Why are accessible and usable links important?

If a user can see the hyperlink, but the link only says "click here," then the user will need to read around the link to determine where the link leads. This defeats the purpose of having links that can be visually scanned. But it also makes the links a real headache for users of screen readers. If the screen reader collects links for the user, the user could receive a series of links that all say "click here." Now the accessibility device that allows the user to navigate through links on a page has been rendered useless and the user may have to read through the entire page to learn about each link.

How to Write Accessible and Usable Link Text

Understanding user behavior and screen reader functions helps us to understand how to make our links both usable and accessible. Here are a few guidelines.

Guideline 1: Descriptive text

Good link text will be descriptive: The text of the link by itself should indicate what the target of the link is. In many cases, if you are writing in sentences or phrases, you may already have written text that would work ideally for your link.

Links that include only text like "click here" or "more info" are not sufficiently descriptive.

Likewise, links that are entire sentences may have too much information in them to be usefully skimmed.

Guideline 2: Start Link Text with Keywords

Accessibility devices include functions such as listing all links on a page in alphabetical order. This is a great feature to help users navigate through multiple links. (And it is one more reason why links simply stating "Click here" or "More info" lack usability.) If each link can start with a keyword that helps the user recognize the link target or content, this will make audibly "scrolling" through the list much more user-friendly.

Examples (the bold type in each example represents hypertext):

  • Everything you wanted to know about dog training (bad example)
  • Everything you wanted to know about dog training (good example)

Guideline 3: Do not include words like "link" in your link.

Screen readers will announce a link to the user by inserting the word "link" before the hypertext is read. So if a hyperlink text says "Text of the Constitution," the user will hear "Link: Text of the Constitution."

So if your link text said "Link to Text of the Constitution" the words "Link to" would be redundant to those using a screen reader (who would hear "Link: Link to...") as well as to those who are not (who can see the formatting of the link as an indication that the text is a hyperlink).

Good and Bad Examples

Let's take a look at a few examples and see what's good or bad about each.

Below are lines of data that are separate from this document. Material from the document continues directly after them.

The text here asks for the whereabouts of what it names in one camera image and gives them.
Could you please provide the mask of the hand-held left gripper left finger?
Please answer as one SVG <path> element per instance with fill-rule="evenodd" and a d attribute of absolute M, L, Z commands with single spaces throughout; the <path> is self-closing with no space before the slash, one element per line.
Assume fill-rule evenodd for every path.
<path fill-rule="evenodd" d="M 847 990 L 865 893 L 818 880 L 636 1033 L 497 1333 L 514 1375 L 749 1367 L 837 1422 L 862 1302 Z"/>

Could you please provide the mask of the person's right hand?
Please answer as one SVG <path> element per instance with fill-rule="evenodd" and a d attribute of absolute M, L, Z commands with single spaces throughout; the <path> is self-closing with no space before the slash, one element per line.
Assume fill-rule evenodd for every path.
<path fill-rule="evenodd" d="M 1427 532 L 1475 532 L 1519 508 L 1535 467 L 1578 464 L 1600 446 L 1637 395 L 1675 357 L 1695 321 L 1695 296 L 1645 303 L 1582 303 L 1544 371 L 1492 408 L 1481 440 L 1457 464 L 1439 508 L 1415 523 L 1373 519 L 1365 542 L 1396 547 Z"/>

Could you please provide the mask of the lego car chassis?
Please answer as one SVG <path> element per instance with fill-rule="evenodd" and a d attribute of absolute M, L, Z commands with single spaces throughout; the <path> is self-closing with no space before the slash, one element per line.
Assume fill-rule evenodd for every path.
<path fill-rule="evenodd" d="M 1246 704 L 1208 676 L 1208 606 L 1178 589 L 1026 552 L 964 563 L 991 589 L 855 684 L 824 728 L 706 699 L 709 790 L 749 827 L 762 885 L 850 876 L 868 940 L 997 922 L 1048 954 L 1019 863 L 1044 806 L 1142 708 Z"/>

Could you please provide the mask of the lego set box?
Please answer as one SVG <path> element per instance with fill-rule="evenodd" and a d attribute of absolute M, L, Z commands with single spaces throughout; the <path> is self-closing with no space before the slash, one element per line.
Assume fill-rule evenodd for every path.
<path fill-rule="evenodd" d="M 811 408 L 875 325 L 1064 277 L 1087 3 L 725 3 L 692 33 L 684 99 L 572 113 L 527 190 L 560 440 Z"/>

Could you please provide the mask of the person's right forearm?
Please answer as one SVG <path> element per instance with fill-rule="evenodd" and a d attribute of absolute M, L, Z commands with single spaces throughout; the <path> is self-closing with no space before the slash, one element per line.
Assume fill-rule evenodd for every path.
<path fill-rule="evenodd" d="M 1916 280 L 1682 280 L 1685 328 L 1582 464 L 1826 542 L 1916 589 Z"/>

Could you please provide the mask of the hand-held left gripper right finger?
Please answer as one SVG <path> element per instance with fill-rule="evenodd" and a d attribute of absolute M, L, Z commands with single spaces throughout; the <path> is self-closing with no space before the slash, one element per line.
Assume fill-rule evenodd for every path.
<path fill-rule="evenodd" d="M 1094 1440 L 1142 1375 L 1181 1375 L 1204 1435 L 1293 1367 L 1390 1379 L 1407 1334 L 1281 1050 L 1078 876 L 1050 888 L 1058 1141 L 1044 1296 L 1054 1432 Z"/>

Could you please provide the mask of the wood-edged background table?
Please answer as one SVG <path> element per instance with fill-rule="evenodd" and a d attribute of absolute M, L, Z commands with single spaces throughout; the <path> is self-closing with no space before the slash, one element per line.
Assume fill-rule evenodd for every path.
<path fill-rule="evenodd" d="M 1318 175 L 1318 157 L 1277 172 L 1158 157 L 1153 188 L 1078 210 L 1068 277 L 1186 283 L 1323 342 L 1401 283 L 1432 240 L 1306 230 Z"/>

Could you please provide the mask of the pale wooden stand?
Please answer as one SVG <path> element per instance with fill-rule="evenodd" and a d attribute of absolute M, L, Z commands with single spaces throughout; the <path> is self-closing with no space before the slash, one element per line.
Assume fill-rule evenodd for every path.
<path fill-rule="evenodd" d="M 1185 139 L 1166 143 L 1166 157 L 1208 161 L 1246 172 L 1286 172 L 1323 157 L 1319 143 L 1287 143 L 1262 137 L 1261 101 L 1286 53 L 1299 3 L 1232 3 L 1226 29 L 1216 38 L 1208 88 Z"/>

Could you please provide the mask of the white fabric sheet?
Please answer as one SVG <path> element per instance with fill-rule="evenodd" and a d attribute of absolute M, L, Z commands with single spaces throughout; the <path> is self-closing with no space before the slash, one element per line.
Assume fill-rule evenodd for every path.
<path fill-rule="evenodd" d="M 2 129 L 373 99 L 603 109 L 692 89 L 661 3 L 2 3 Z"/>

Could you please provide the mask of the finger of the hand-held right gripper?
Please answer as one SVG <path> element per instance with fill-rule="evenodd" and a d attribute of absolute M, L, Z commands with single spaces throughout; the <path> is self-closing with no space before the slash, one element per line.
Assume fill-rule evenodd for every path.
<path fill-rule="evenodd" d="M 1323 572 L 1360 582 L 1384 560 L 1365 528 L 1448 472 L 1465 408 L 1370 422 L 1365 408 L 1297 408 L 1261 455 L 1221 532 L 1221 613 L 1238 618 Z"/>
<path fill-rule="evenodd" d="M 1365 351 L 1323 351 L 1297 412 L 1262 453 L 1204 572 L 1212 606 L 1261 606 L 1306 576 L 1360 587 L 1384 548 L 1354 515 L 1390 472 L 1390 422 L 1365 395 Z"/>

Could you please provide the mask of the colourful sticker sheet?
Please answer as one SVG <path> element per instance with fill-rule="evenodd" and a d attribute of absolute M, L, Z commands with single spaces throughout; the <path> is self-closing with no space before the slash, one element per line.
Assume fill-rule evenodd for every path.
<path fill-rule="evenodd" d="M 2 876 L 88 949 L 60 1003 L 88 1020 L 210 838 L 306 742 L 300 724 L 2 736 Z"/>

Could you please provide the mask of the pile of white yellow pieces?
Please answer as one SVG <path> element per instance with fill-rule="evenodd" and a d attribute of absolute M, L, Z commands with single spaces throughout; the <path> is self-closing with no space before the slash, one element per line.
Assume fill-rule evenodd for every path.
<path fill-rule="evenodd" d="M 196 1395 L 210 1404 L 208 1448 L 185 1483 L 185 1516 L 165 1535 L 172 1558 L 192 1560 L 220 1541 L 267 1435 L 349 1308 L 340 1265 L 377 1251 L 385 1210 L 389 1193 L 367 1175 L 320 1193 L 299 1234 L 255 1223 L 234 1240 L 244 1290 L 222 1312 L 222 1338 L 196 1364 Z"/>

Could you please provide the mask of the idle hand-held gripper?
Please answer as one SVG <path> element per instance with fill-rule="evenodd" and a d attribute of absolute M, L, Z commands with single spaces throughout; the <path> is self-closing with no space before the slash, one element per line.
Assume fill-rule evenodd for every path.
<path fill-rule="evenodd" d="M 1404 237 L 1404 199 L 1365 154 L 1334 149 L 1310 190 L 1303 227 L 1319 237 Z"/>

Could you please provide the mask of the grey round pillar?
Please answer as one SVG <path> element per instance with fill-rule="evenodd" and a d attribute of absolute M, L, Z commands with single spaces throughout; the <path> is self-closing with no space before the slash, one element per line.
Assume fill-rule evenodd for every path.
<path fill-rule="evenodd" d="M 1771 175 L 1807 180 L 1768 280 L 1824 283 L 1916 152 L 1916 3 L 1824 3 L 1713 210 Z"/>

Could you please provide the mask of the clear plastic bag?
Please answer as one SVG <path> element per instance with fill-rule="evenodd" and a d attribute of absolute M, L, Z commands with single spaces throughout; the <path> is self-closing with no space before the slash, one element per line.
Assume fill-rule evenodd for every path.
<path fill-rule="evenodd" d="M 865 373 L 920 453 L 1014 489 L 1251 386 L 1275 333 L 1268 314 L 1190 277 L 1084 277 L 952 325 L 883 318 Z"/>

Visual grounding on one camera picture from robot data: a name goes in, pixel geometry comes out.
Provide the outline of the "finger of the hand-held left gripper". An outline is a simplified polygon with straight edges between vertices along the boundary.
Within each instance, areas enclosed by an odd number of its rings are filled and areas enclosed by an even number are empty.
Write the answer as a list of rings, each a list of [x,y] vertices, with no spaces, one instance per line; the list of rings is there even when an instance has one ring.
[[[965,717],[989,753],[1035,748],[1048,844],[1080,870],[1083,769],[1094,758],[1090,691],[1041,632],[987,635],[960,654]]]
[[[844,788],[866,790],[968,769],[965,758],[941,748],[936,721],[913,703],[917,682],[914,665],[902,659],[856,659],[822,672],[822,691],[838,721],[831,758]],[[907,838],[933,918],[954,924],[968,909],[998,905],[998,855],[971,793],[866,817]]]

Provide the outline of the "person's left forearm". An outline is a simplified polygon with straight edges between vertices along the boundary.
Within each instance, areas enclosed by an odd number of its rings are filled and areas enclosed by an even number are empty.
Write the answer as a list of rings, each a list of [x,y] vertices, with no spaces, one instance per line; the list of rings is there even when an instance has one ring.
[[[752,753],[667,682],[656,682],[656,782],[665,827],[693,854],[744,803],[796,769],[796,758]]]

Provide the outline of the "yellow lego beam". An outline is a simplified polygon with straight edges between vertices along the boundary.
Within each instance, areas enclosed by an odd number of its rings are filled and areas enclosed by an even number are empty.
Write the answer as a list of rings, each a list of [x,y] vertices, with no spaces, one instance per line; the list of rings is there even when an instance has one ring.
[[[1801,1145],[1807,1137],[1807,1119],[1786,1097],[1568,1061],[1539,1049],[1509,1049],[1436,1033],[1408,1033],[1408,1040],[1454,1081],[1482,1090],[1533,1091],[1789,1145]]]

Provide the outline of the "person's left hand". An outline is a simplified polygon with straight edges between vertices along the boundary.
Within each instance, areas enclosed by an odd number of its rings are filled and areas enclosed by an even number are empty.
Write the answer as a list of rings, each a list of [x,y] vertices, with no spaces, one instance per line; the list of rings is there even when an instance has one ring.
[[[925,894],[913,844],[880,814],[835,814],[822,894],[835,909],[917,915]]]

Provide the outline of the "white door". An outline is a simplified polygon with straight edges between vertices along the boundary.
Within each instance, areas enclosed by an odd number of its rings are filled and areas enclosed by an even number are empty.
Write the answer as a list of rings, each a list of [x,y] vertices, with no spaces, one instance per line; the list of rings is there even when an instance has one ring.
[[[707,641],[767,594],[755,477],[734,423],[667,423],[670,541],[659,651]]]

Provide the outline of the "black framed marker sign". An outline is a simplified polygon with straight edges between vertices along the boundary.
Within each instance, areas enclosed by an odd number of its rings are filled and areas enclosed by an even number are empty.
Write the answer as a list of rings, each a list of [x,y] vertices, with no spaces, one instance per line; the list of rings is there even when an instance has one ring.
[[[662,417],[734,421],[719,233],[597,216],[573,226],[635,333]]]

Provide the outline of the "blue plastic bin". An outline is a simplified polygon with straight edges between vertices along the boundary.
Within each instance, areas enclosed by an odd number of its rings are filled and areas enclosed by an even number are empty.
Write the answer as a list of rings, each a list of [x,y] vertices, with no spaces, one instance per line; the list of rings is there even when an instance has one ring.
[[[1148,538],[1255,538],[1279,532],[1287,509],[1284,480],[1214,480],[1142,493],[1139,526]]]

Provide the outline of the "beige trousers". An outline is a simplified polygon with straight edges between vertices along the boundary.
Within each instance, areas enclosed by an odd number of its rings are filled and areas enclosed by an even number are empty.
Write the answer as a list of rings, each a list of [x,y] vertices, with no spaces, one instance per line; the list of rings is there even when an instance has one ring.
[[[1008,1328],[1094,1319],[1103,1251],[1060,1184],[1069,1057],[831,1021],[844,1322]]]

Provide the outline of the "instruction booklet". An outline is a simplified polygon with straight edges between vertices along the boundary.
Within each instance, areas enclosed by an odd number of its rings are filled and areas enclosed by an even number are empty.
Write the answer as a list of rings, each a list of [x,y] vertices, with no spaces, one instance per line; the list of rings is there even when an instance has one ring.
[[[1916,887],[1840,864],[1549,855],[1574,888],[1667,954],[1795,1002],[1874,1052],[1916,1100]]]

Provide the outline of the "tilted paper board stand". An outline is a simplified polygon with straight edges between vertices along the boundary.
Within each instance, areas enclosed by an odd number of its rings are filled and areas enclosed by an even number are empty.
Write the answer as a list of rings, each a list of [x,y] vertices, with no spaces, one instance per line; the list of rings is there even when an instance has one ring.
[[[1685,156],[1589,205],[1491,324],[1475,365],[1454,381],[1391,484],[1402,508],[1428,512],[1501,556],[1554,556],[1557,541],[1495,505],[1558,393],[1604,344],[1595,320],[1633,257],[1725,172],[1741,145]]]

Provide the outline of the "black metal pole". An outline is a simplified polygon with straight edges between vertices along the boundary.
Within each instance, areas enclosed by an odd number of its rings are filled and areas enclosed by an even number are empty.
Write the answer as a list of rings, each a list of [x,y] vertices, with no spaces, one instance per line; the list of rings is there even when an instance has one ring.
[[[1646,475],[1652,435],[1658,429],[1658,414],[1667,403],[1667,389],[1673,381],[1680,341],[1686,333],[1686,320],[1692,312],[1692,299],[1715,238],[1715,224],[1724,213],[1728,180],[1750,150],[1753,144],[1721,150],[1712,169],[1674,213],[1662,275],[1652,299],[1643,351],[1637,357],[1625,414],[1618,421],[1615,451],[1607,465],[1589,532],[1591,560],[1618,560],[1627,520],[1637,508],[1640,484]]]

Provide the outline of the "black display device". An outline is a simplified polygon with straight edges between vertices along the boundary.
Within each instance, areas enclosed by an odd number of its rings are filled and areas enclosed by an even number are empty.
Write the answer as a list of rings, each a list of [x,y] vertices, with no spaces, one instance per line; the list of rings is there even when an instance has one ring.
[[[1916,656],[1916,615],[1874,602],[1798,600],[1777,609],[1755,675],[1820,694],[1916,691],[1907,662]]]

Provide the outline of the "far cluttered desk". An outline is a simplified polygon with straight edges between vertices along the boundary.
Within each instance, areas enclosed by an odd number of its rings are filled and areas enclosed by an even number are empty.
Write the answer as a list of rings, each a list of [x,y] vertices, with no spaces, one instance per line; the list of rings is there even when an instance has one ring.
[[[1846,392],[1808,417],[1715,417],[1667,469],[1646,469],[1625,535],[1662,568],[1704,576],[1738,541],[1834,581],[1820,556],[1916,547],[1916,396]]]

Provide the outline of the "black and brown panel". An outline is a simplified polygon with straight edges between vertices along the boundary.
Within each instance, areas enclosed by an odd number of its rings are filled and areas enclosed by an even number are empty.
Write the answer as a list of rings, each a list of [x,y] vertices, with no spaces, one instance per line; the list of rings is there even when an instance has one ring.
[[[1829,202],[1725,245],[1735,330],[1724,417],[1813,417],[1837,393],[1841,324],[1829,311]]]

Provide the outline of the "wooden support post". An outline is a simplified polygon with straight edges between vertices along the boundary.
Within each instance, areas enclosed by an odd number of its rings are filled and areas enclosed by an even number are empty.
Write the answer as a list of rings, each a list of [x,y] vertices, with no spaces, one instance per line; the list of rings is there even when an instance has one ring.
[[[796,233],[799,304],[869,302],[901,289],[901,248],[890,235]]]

  1. Before joining this week's discussion, be sure to read the article "What's it All About?" Explanation: In this example, the text link seems vague. The rest of the sentence includes necessary context that a user cannot immediately grasp by skimming the page (either visually or with a screen reader). This is a bad example.
  2. Before joining this week's discussion, be sure to read this article about critical thinking skills Explanation: The text that has been selected here includes enough description This is a good example. By not including the word "this" in the hypertext, the link text begins with more salient words, which will be useful in an ordered list of links.
  3. To read the article about critical thinking skills click here Explanation: text link is non-descriptive. This is a bad example.
  4. "What's it All About?" Explanation: This link has no context. All users would need to click to link to figure out where it goes. This is a bad example.